Author Extols Virtues of Decentralized Tea Party Movement

Rod Beckstrom, critically acclaimed author of the business management book The Starfish and the Spider: The Unstoppable Power of Leaderless Organizations, told NPR “he was surprised to learn his 2006 book was a hit with Tea Partiers — but that it made sense.”

Beckstrom and his coauthor Ori Brafman, who met while attending Stanford’s Graduate School of Business, got their book’s title by contrasting the biological organization of a spider and a starfish with human comparisons:

The book’s premise is drawn from biology, Beckstrom says. He points to the fact that a spider can survive without an arm, but it would die without its head.

“That’s how we’ve looked at organizations in the West for the last several hundred years,” Beckstrom says, “top-down, spider-like — there’s a CEO, or there’s someone in control.

“But the world is seeing a profusion of new organizations that are a lot more like a starfish.”

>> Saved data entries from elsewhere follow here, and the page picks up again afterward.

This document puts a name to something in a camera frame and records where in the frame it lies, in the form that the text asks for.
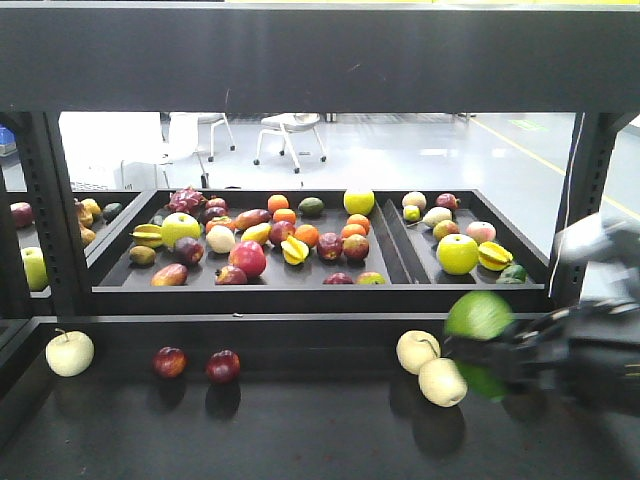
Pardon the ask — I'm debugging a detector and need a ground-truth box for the large green apple tray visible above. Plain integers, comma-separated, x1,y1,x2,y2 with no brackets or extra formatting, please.
161,212,201,249
436,234,478,275

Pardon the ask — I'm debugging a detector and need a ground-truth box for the large red apple tray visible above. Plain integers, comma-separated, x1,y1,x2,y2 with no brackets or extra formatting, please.
228,240,267,278

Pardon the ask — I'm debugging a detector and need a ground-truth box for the large green apple left tray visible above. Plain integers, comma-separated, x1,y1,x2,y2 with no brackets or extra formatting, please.
161,212,201,249

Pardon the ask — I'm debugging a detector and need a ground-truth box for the pale pear back centre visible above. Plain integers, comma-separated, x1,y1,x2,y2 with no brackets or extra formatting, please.
396,330,441,375

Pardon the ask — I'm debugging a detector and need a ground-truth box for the yellow green apple back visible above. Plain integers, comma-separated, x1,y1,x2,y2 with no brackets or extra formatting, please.
343,189,375,216

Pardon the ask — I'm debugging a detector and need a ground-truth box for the yellow starfruit right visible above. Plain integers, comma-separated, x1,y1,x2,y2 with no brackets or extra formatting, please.
478,241,514,272

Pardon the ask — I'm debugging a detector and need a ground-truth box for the black wooden fruit stand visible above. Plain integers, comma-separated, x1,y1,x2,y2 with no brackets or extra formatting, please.
1,2,639,479

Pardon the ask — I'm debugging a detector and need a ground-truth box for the yellow starfruit left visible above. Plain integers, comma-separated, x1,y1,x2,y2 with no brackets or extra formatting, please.
131,224,164,249

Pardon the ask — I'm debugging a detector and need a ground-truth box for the pink dragon fruit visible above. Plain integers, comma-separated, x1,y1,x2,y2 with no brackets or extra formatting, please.
165,186,207,214

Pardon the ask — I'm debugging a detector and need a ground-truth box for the yellow starfruit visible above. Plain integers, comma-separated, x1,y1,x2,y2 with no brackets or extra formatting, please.
478,241,514,272
131,224,164,249
280,235,309,265

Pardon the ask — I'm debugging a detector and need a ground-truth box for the white rolling chair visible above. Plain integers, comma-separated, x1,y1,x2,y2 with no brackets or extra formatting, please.
253,113,327,174

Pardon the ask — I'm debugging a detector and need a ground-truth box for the large green apple right tray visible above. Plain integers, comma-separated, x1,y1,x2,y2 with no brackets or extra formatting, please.
436,234,478,275

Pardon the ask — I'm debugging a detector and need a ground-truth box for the pale pear far left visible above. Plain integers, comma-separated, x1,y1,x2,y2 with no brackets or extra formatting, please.
45,328,95,377

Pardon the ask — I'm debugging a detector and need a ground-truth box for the yellow starfruit centre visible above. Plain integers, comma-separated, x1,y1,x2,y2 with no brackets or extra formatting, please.
280,235,309,265

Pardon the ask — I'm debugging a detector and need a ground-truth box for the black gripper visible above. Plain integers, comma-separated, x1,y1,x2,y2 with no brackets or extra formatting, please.
443,299,639,415

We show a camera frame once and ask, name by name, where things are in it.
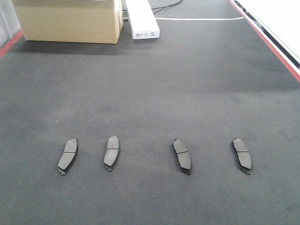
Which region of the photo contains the grey brake pad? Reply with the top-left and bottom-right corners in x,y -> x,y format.
172,139 -> 191,175
231,138 -> 252,174
104,135 -> 120,172
58,138 -> 78,175

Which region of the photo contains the white conveyor side panel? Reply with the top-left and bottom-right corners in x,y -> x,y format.
238,0 -> 300,69

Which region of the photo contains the long white carton box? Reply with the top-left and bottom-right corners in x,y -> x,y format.
126,0 -> 160,40

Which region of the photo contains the large brown cardboard box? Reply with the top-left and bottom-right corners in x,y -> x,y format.
13,0 -> 123,44

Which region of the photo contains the black cable behind boxes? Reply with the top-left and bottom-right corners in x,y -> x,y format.
151,0 -> 183,14

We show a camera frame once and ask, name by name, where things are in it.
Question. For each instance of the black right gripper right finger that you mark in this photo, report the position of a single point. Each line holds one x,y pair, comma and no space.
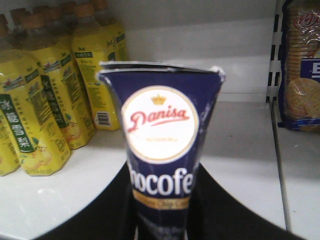
230,210

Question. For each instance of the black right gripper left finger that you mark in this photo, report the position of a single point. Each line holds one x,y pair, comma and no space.
110,216

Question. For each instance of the dark blue cookie box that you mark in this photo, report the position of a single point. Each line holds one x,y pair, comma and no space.
165,110

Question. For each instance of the white store shelving unit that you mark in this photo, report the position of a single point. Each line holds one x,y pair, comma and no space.
237,35

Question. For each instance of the yellow pear drink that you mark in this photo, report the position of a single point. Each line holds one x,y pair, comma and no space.
97,38
52,150
9,161

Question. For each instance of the breakfast biscuit pack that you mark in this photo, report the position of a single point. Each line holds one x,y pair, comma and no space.
299,92

The starfish model, he says, is decentralized. And if one of a starfish’s arms is cut off, it can be regenerated.

Beckstrom points to Wikipedia, Craigslist and the Tea Party movement as examples of successful, leaderless organizations:

“The cohesion is around the very term ‘Tea Party,’ ” Beckstrom says. “And the cohesion is held through the values — and it is values that hold large, decentralized networks together.”

Based on his experience with how decentralized movements operate, Beckstrom is skeptical of the media’s assertion that groups like FreedomWorks or “people with money and connections” created a manufactured, or “astroturf”, movement:

“Are there some parties that may have come in and funded it, and helped to shape it or steer it? Absolutely,” Beckstrom says. “Is that what gave rise to it? No.”

The article closes with Beckstrom giving an encouraging forecast for the future:

“And I don’t think this movement is going away for a while,” he says. “It’ll be with us for quite some years.”